* TASK ITEM *
Each line of the data below holding the word "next" must be copied.

* SOURCE INFORMATION *
+-------+
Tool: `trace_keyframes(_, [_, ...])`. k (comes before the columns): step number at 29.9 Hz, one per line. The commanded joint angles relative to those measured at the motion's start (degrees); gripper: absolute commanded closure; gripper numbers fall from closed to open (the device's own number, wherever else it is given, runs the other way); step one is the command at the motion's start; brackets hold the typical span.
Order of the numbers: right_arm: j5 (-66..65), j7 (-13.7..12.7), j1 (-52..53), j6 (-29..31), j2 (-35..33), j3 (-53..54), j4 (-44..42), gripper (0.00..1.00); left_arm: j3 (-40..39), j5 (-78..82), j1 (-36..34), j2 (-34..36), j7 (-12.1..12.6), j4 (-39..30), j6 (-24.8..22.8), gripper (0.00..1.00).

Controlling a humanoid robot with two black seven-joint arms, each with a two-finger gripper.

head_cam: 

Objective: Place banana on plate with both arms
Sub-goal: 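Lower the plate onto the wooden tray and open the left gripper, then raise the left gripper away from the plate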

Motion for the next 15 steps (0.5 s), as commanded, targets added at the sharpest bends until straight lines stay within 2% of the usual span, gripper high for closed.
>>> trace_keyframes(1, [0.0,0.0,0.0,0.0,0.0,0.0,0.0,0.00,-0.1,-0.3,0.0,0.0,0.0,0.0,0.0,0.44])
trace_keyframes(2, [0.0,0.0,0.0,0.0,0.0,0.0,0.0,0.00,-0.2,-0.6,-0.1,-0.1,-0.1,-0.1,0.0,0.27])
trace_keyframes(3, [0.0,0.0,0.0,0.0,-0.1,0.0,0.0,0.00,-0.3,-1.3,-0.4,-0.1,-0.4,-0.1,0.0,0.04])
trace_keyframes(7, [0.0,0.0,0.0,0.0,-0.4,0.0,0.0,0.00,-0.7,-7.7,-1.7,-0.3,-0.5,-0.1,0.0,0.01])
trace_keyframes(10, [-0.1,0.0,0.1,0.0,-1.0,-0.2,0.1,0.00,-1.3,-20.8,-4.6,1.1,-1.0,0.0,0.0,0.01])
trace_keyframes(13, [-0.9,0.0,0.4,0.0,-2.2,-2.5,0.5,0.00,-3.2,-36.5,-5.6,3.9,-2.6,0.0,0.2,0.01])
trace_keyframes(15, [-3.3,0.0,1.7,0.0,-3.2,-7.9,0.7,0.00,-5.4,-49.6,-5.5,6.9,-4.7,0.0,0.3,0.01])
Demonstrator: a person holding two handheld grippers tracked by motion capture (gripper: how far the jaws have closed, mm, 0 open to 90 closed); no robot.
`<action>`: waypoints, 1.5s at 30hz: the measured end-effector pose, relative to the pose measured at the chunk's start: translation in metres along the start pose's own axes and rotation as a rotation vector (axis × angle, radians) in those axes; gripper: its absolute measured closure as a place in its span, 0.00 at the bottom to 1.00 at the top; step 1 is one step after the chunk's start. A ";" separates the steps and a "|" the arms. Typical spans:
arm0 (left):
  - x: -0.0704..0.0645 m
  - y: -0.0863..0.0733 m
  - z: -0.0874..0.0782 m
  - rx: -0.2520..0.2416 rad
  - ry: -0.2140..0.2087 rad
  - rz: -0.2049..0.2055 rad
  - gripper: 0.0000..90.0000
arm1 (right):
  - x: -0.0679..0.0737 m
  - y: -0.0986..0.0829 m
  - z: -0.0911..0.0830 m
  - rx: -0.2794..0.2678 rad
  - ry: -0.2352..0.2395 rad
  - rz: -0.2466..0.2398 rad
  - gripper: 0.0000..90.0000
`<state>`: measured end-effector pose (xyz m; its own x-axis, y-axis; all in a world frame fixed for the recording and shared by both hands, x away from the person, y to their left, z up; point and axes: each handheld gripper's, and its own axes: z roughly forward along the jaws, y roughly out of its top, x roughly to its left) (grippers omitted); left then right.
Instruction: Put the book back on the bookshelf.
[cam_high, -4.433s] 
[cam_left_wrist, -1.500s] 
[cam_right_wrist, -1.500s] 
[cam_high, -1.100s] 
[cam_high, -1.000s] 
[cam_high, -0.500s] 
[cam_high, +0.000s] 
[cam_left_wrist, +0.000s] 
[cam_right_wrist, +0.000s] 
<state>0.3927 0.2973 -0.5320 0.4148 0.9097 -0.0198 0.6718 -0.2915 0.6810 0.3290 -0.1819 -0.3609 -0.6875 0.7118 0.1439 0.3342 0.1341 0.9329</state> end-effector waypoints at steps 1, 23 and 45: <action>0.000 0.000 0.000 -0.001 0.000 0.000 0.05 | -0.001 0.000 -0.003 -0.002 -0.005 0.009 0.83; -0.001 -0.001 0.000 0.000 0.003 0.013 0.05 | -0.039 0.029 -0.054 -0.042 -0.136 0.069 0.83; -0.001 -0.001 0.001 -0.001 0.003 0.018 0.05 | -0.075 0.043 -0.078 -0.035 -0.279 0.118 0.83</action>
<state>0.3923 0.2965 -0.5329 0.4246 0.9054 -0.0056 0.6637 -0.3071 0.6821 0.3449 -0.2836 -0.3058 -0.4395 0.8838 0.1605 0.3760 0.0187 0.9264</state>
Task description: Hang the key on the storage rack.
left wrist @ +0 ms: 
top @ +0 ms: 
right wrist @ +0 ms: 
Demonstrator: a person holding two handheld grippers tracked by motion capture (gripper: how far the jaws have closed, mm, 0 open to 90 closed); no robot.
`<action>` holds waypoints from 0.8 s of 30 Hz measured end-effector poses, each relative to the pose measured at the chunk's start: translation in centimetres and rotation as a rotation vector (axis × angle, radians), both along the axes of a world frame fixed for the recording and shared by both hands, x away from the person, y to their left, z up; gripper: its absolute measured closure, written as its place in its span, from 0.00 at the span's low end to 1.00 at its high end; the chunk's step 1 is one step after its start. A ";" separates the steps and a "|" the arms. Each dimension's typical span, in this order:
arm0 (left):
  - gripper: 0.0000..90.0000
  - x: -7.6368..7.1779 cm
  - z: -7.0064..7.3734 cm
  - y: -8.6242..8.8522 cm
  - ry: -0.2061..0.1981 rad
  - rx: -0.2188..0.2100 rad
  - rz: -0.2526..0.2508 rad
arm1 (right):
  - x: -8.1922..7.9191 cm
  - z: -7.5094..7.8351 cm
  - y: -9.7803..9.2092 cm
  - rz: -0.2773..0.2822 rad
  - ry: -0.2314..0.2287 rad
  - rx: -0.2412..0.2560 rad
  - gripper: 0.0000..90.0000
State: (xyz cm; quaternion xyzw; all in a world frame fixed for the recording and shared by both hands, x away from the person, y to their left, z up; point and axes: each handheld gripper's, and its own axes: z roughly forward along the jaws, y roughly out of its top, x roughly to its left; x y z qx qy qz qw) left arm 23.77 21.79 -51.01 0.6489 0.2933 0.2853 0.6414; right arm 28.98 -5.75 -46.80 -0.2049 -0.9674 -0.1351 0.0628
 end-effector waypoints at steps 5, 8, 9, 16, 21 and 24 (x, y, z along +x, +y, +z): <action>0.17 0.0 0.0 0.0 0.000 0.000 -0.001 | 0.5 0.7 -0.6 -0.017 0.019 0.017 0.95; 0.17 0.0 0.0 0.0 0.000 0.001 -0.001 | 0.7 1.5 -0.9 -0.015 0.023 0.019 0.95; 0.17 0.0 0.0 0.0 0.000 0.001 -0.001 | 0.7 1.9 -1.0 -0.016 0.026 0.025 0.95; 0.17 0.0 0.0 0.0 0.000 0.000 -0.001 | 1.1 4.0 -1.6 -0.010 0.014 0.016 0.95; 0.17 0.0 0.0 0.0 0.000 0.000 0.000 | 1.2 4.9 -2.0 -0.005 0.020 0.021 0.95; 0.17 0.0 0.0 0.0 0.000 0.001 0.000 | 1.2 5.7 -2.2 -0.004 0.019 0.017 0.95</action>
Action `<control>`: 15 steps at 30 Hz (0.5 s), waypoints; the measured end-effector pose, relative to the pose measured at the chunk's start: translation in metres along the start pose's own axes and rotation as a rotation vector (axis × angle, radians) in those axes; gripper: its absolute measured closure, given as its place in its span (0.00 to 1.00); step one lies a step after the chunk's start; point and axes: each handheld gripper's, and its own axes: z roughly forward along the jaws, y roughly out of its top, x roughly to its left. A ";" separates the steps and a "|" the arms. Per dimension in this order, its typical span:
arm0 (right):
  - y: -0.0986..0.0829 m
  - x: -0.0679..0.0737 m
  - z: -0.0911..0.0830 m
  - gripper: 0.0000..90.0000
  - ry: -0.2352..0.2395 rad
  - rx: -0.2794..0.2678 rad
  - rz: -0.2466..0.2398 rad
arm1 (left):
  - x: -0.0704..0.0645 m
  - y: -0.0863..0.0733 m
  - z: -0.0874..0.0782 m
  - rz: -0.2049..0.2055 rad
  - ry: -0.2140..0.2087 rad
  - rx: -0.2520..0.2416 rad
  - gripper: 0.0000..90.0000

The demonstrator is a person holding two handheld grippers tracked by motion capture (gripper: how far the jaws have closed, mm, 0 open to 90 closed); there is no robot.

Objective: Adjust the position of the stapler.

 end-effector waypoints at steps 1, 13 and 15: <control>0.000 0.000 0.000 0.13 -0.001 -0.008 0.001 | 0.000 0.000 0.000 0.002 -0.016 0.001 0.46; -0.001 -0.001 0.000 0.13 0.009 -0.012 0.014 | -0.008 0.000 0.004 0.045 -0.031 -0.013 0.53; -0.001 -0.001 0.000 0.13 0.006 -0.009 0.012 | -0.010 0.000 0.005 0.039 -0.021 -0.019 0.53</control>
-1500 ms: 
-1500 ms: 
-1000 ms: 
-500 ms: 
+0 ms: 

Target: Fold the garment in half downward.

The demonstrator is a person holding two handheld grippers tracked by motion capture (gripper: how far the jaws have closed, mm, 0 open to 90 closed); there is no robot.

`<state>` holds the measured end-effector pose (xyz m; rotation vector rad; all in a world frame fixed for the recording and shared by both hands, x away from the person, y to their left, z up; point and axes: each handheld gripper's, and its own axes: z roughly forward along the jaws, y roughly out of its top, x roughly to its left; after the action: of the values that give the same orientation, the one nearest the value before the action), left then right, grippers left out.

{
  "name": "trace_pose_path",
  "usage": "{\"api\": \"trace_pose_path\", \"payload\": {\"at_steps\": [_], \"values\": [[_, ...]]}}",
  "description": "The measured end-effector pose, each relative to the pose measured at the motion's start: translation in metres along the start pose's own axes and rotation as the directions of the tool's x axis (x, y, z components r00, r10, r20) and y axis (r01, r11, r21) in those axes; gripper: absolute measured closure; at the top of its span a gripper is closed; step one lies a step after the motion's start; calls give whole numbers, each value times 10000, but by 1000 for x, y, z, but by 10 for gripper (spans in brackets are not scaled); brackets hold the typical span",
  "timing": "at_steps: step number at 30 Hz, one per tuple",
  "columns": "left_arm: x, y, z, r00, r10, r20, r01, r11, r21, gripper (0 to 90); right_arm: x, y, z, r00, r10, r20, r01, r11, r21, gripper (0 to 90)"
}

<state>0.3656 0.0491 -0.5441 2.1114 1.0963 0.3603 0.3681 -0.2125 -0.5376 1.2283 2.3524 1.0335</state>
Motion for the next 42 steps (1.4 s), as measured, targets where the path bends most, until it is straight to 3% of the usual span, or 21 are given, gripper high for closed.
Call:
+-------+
* PROBLEM SOLUTION *
Motion for the next 15 steps (0.5 s), as commanded, targets added at the sharpest bends until straight lines stay within 2% of the usual span, gripper high for closed.
Motion for the next 42 steps (1.4 s), as measured, targets where the path bends most, until it is straight to 3% of the usual span, or 21 are given, gripper high for closed.

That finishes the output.